A massive hack has taken place at Oracle Corp. Cyber criminals have successfully broken into hundreds of computer systems at Oracle Corp. What is known till now is that the hack has completely compromised the online support portal for MICROS customers. MICROS is a leading global seller of point-of-sale systems and was bought by Oracle in 2014. Since its takeover, Oracle maintains an online support portal for MICROS customers.
After the cyber criminals successfully breached many of Oracle’s retail division servers and had installed malicious code in the MICROS online support portal, they seem to have stolen the representative account credentials (login credentials) that are used by the support personnel to access the POS units for providing support. And whenever customers logged into their account on the MICROS support website, the malware stole the customer usernames and passwords. Having got valid credentials, the cybercriminals logged into the device/systems at customer/ retail outlets through Remote Access Tools (RAT) and installed POS malware in them.
When Oracle was questioned about the extent of the breach they are downplaying the issue and replied with a pretty lame response: “Oracle has detected and addressed malicious code in certain legacy MICROS systems.”
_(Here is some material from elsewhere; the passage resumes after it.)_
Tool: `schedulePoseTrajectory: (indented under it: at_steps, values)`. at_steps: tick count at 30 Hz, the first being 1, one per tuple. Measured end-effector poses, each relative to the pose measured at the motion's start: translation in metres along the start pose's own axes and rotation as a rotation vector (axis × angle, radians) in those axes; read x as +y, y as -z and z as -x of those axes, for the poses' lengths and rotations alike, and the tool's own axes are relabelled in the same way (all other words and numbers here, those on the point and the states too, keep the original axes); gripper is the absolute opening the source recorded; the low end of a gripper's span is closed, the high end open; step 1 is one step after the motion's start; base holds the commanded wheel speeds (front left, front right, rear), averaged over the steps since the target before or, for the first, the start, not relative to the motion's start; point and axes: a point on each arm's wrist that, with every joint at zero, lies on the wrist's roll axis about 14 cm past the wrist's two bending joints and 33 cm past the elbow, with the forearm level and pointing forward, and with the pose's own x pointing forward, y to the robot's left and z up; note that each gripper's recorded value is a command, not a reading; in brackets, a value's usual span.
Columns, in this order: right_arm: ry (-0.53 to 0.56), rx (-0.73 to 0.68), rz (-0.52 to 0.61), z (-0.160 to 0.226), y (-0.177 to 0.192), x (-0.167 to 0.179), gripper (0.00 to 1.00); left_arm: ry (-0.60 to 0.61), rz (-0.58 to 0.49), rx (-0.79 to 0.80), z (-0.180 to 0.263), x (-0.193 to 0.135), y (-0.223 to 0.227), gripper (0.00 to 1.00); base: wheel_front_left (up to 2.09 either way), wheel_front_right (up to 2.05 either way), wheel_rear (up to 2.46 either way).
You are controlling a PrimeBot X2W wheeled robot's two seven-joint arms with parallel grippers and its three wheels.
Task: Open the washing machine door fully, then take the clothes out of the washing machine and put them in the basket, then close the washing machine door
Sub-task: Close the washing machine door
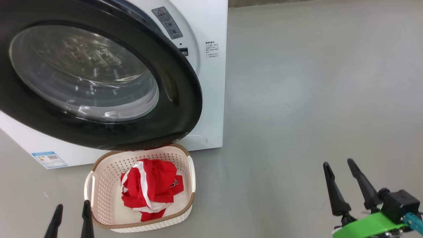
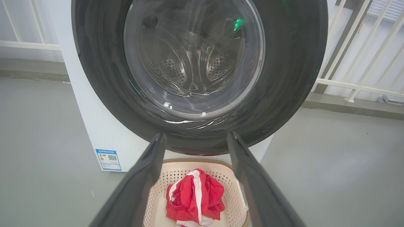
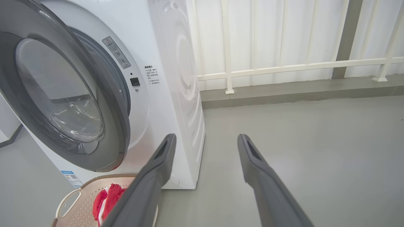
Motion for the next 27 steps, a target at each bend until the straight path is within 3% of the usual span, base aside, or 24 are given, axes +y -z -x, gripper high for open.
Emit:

In its alert, Oracle has also asked customers to change the password of MICROS representative accounts that was being used for accessing the POS systems. This alert confirms that the hackers had breached Oracle’s servers and then used the representative account credentials to access the device/systems and install POS malware in them.
In this case, even if the customer had efficient POS security products to block any malware attacks, their device/systems would still have got infiltrated. The hackers had bypassed POS security and any other security measure that the customer may have put in place.
VISA, a financial and payment cards company, has issued a warning alerting enterprises, issuers, acquirers, processors and merchants using the Oracle MICROS units to check for POS malware. They have also advised users to change the passwords of the device/systems as a precautionary measure. Cyber security experts suspect that this breach could possibly be linked to some of the still unexplained malware attacks on Point of Sale systems that have occurred earlier.
Analysis of the cyber attacks reveals that the attack is linked to the organized Russian hacker group – the Carbanak Gang. VISA has in its warning published indicators of compromise (IOCs) that link some of the IP addresses to the Carbanak Gang.
In this attack, the cybercriminals had impregnated a POS malware known as MalumPOS. Analysis of this malware code revealed that it contained customized code for collecting data only from POS systems that were running on Oracle’s MICROS platform. The extent of the systems infected and the amount of payment card data that had been stolen from POS systems is not yet known.
Cyber security experts suspect that many of the recent data breaches in the hospitality industry could be due to this malware as many of the compromised POS systems are believed to be running on Oracle’s MICROS platform.
In this case, unless the IT security administrators of the hospitality outlets or retail outlets had observed any suspicious activity they would not have suspected this data breach. The VISA advisory recommends that IT security administrators must check if the IP addresses in the list of IOCs that it has published are on their system. And if they are, then their POS security has been bypassed and the system has been compromised.
By now, the repercussions of MICROS support portal malware attack on POS systems is somewhat known. However, what other entities of Oracle have been compromised, or what other types of data loss has taken place is not yet known. Maybe Oracle knows and is not divulging, or it doesn’t know yet.